More significantly, it is easy to jump from finding intriguing ethnicity-race combinations to concluding that we have unveiled something fundamental regarding Hispanic identity. Maybe there is some truth in that, but an individual’s identity is multifaceted, and this data from MDHHS is not enough for us to draw conclusions from. The two variables of ethnicity (Hispanic/non-Hispanic) and race are not measured consistently across studies, as illustrated by the evolving Census categories in the first point above, nor across time as illustrated below; and the data from birth certificates do not allow us to make such a sweeping conclusion. However, the data reviewed here could be a starting point for a more comprehensive understanding of Hispanic identity.
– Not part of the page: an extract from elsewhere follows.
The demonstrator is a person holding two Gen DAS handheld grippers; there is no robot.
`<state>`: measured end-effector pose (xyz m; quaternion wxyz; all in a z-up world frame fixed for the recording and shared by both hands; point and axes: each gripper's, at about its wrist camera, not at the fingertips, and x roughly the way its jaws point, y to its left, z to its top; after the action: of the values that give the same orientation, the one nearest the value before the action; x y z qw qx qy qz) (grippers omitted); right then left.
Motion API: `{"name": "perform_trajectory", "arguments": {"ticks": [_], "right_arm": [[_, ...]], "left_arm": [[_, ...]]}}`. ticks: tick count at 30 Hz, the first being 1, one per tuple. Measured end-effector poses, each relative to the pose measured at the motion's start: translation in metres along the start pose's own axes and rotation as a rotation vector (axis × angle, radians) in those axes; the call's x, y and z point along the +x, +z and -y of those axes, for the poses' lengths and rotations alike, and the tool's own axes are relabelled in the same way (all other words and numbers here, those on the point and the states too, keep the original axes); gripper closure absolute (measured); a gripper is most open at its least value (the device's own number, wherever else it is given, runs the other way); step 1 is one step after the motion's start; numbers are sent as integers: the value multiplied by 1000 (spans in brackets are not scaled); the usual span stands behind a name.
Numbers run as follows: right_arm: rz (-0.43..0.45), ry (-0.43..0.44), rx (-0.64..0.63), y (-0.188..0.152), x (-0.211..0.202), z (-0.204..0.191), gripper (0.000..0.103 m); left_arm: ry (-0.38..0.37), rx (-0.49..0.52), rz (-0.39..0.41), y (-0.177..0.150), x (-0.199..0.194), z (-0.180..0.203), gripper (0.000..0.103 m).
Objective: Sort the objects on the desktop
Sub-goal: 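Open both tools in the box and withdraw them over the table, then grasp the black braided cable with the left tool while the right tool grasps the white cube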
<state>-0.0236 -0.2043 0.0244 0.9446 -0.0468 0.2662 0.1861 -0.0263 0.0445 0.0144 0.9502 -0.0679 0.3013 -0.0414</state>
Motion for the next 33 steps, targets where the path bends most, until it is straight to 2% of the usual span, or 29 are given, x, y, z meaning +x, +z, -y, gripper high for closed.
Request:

Race as a Changing Social Construct
Race is a social construct, and our understanding of it changes over time—both at a societal level and an individual level—and we change how we measure it to reflect that. The Census Bureau has used many different identifiers since the first census in 1790, and a corollary to the current “Hispanic, Latino or Spanish Origin” first showed up in 1930 as “Mexican.” This identifier was removed in the 1940 census, to reappear in 1970 as “Origin or Descent: Mexican; Puerto Rican; Cuban; Central or South American; Other Spanish,” and it has remained on the Census since then in similar variations. Hispanic is not the only identity with a complex history—as the chart below demonstrates—even those that started out with a simple classification by the Census often get more complex over time as the Census responds to evolving views of racial and ethnic identities. These complexities always need to be considered when we are looking at race/ethnicity data over time.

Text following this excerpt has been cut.